### Required work:
Each line starting at the one that contains "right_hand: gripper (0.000" and ending at the one that contains "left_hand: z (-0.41" must be returned exactly, and the rest of the listing is left out.
****************************************
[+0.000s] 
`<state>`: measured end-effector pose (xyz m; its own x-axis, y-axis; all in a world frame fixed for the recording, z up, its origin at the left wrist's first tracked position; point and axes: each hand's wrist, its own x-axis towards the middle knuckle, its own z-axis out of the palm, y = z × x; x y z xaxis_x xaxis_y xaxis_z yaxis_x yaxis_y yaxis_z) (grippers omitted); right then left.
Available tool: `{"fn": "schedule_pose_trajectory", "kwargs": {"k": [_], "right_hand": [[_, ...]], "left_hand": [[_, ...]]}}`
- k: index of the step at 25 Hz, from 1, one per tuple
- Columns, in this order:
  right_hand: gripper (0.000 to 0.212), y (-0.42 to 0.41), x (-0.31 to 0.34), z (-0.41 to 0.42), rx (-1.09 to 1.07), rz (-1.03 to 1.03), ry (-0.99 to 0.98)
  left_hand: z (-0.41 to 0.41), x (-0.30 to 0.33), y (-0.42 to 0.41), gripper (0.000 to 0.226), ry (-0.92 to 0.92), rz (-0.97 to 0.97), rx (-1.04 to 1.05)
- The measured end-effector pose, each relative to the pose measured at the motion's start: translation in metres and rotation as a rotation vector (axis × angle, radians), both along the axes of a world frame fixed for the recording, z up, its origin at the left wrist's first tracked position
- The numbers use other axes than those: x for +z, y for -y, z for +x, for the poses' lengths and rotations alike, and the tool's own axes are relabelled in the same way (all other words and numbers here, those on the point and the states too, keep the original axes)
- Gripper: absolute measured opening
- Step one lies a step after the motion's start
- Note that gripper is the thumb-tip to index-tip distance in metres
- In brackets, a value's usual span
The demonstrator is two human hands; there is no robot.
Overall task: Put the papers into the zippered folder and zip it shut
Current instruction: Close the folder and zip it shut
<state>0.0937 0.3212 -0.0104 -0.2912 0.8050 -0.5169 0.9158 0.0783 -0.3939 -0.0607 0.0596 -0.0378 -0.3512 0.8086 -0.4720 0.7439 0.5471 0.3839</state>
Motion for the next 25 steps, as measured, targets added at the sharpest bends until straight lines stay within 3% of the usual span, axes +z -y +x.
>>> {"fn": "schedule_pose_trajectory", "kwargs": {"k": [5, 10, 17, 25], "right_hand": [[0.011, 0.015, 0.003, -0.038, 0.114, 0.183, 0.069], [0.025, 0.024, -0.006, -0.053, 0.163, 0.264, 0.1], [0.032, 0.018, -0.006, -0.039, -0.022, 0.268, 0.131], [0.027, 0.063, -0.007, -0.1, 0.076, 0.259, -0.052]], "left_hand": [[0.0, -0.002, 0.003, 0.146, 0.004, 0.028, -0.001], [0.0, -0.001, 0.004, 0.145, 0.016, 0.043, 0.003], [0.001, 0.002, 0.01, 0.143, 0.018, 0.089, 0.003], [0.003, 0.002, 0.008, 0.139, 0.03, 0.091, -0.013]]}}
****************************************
### Your solution:
  right_hand: gripper (0.000 to 0.212), y (-0.42 to 0.41), x (-0.31 to 0.34), z (-0.41 to 0.42), rx (-1.09 to 1.07), rz (-1.03 to 1.03), ry (-0.99 to 0.98)
  left_hand: z (-0.41 to 0.41), x (-0.30 to 0.33), y (-0.42 to 0.41), gripper (0.000 to 0.226), ry (-0.92 to 0.92), rz (-0.97 to 0.97), rx (-1.04 to 1.05)

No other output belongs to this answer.